> **DATA SHOWN**:
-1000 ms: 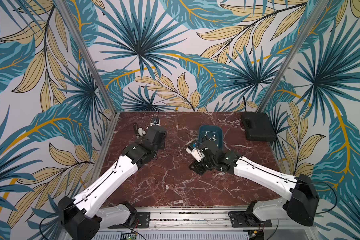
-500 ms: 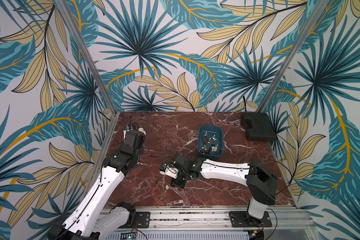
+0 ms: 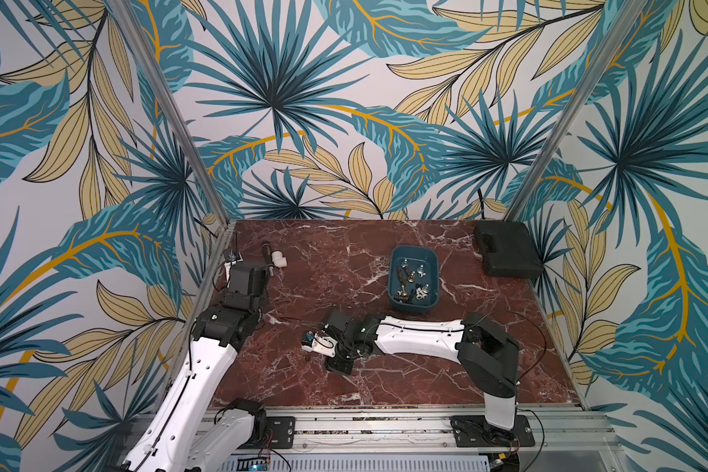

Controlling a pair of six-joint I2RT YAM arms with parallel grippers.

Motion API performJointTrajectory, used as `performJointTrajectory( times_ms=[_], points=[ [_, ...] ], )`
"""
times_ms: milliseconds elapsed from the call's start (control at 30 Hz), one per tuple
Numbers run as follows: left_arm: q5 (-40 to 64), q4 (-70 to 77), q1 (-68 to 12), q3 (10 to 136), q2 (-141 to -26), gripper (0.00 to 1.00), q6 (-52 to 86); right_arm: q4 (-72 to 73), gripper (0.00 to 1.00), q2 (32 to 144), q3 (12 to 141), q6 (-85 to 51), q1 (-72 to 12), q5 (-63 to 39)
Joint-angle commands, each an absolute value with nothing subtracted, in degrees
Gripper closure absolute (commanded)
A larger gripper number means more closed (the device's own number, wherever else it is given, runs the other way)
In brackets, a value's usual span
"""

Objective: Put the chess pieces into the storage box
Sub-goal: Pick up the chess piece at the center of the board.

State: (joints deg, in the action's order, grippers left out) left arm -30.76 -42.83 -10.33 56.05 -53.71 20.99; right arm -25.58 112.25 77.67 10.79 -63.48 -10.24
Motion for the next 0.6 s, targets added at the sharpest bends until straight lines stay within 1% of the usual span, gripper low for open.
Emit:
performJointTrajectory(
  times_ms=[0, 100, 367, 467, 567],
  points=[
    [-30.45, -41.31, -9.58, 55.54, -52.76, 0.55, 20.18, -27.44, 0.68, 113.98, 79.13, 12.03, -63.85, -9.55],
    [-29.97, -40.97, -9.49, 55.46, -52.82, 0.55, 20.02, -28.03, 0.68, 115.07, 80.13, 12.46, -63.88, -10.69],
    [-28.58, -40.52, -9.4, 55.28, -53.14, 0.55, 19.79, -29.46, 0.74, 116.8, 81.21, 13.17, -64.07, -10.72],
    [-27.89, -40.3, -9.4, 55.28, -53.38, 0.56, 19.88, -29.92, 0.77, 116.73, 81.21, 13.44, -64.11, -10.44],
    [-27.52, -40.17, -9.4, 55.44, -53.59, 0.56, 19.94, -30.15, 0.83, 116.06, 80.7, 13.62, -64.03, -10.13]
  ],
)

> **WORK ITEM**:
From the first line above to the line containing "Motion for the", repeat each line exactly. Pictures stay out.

> **COMPLETED EXERCISE**:
-1000 ms: 
-500 ms: 
+0 ms: 

Controlling a pair of six-joint I2RT YAM arms with parallel grippers.

Motion API performJointTrajectory, used as `performJointTrajectory( times_ms=[_], points=[ [_, ...] ], )`
"""
times_ms: milliseconds elapsed from the call's start (control at 30 Hz), one per tuple
Numbers run as follows: left_arm: q5 (-40 to 64), q4 (-70 to 77), q1 (-68 to 12), q3 (10 to 136), q2 (-141 to -26), gripper (0.00 to 1.00), q6 (-52 to 86); right_arm: q4 (-72 to 73), gripper (0.00 to 1.00), q2 (32 to 144), q3 (12 to 141), q6 (-85 to 51), q1 (-72 to 12), q5 (-63 to 39)
Joint-angle commands, each an absolute value with nothing subtracted, in degrees
Gripper closure absolute (commanded)
A larger gripper number means more closed (the device's own number, wherever else it is given, runs the other way)
In brackets, a value's usual span
"""

Objective: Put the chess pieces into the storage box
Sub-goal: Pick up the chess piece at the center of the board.

State: (joints deg, in the action's order, grippers left out) left arm -30.76 -42.83 -10.33 56.05 -53.71 20.99; right arm -25.58 112.25 77.67 10.79 -63.48 -10.24
Motion for the next 0.6 s, targets added at the sharpest bends until straight lines stay within 1% of the usual span, gripper low for open.

Nothing further remains to be added to the answer.